The most immediate problem is money. A shortfall in the voluntary financial contributions the Parties (The EU and Member States included) are meant to provide is forcing the Convention to slow down. The consequences are concrete:
- The Special Rapporteur on environmental defenders has little support to visit countries and hear from defenders on the ground, and few resources to process their complaints under the Rapid Response Mechanism (RRM) – a tool meant to address urgent threats that cannot wait to be resolved
- The Aarhus Convention Compliance Committee (ACCC) – a free mechanism that members of the public and environmental NGOs can turn to when their right to information or participation is ignored, or when access to justice is blocked in practice – now has more cases than it can handle, so complaints can take years to resolve.
Despite the strain, the rights themselves still stand. NGO and members of the public retain their right of access to justice on environmental matters. You can learn more about your rights and how you can use them on our My Environmental Rights page.
Death by a thousand cutsNone of this is accidental. The Parties unhappy with the ACCC’s findings of non-compliance, or with the spotlight the Special Rapporteur shines on their treatment of environmental defenders, have spent years looking for ways to weaken the Convention that grants the public these rights. The irony is that the Committee’s growing workload is itself a symptom of their failure. Cases pile up precisely because Parties are not complying with the Convention and not giving the public the rights they are owed.
These rights are essential for public scrutiny and accountability, one of the few ways any of us has to protect our common home and our future, and, above all, democratic. Democracy is not a performance but is constant practice – and many of our representatives would rather not do that work.
So, 28 years after the Convention was adopted and still falling short of its promises, a number of Parties have settled on a quieter tactic by not paying their voluntary contributions. That way, they can claim to champion democratic rights while letting the Convention wither for want of resources it needs to function. Cunning, isn’t it?
And it comes at a telling moment. Many of these same Parties – the EU and its Member States included – are sharply increasing their military spending, an industry with an enormous and long-listing environmental impact, from soil and water contamination to pollution from chemicals and lead. The same is true of the data-center boom, with its massive energy and water use and the pollution already affecting communities in many places. Yet when the public and environmental NGOs ask for information about exactly these impacts, they are routinely refused, usually in the name of “security” or “competition” – as if knowing whether you can safely drink your tap water or eat local crops were not itself a matter of security. If only there was a Convention you could turn to in order to demand these rights.
Last week, when States were finally pushed to discuss money, most Parties still did not step up to pay what they owe, let alone increase it. Many preferred to talk about cost cutting instead.
There is, despite all of this, a reason for hope. The Convention is still standing, and the compliance mechanisms that so many environmental defenders and civil society groups rely on are still going strong despite the financial squeeze. The dedication of the people keeping this work alive is genuinely inspiring; they are not turning their back on the public.
The ACCC, a team of volunteer legal experts, h as spent years working to protect the environment and the rights of the public and is now handling a record number of cases.

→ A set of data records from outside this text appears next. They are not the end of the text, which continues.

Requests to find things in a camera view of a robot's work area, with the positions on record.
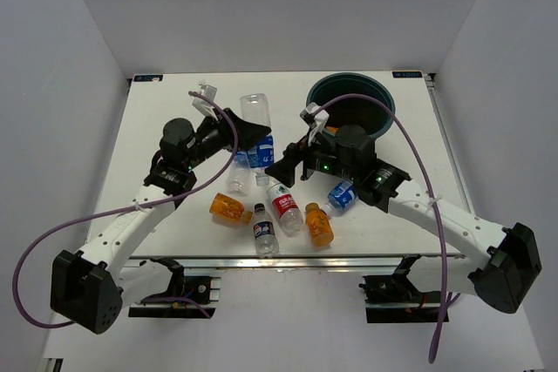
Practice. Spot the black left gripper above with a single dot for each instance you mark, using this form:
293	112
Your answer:
248	132

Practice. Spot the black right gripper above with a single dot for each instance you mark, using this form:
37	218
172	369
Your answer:
284	170

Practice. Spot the tall blue label water bottle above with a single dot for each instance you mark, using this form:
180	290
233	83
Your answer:
238	174

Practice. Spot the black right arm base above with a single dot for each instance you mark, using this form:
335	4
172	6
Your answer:
393	299

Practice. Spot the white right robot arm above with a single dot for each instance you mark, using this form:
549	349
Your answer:
499	264

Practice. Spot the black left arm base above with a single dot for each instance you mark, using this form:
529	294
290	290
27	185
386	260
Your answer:
185	296

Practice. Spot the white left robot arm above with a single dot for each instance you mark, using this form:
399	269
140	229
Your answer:
90	287

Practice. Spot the dark green plastic bin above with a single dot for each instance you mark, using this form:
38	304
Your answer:
354	111

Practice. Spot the red label water bottle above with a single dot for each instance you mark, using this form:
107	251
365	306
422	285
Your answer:
285	208

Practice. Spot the pepsi bottle black cap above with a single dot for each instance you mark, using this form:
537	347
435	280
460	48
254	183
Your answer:
266	243

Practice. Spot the blue sticker left corner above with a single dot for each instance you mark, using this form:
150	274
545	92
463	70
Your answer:
147	78

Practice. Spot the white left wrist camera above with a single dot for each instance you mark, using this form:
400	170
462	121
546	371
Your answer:
206	92

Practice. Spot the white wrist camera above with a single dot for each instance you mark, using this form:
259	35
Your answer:
316	118
206	92

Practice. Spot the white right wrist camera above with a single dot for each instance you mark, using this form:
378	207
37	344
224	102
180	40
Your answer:
316	118

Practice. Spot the aluminium table front rail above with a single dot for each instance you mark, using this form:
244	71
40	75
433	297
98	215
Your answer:
324	262

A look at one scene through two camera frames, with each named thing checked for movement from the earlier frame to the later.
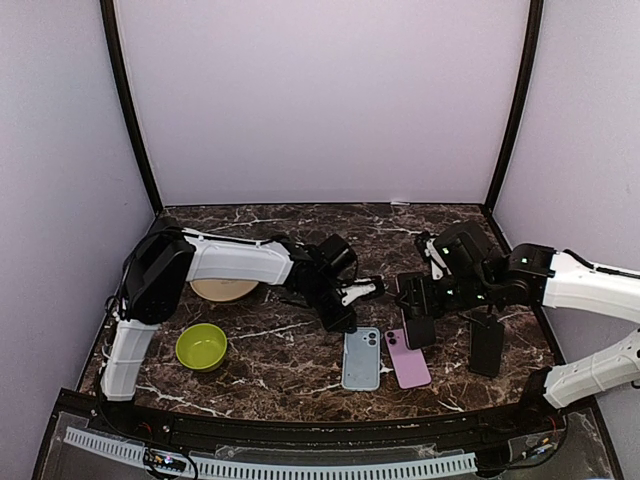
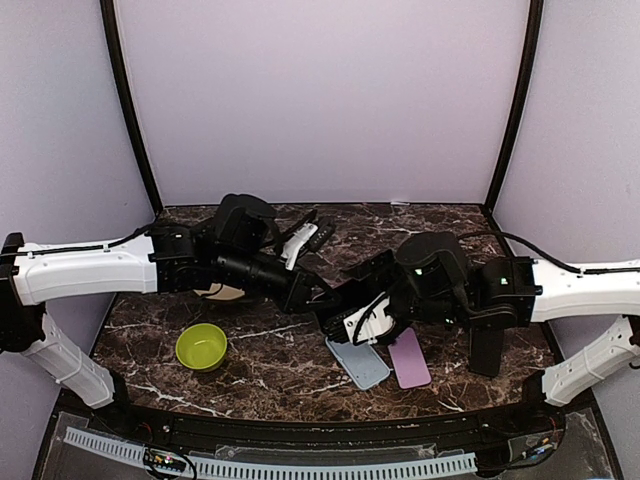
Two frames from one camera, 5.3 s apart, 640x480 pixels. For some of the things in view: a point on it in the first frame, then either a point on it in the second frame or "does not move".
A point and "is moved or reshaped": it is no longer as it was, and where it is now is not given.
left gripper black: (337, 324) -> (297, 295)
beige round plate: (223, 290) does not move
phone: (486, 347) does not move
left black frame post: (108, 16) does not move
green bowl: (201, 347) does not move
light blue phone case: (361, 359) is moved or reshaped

The latest Working Group of the Parties was also a stark reminder of the threats environmental defenders face around the world. In his update, Special Rapporteur Michel Forst reported that he is dealing with more than 100 complaints of harassment, threats and intimidation against defenders. You may consult the published complaints and outcomes and other reports online.
For now, then, we are at an impasse – the Convention (including the Special Rapporteur and the ACCC) is still operating, but the funds are still not forthcoming. Civil society and environmentalists, for their part, will keep advocating for environmental rights on every front, and keep speaking truth to power by calling out the hypocrisy and bad faith of governments that say they are committed to democracy, human rights and environmental protection, but then undermine these principles in every sneaky way they can.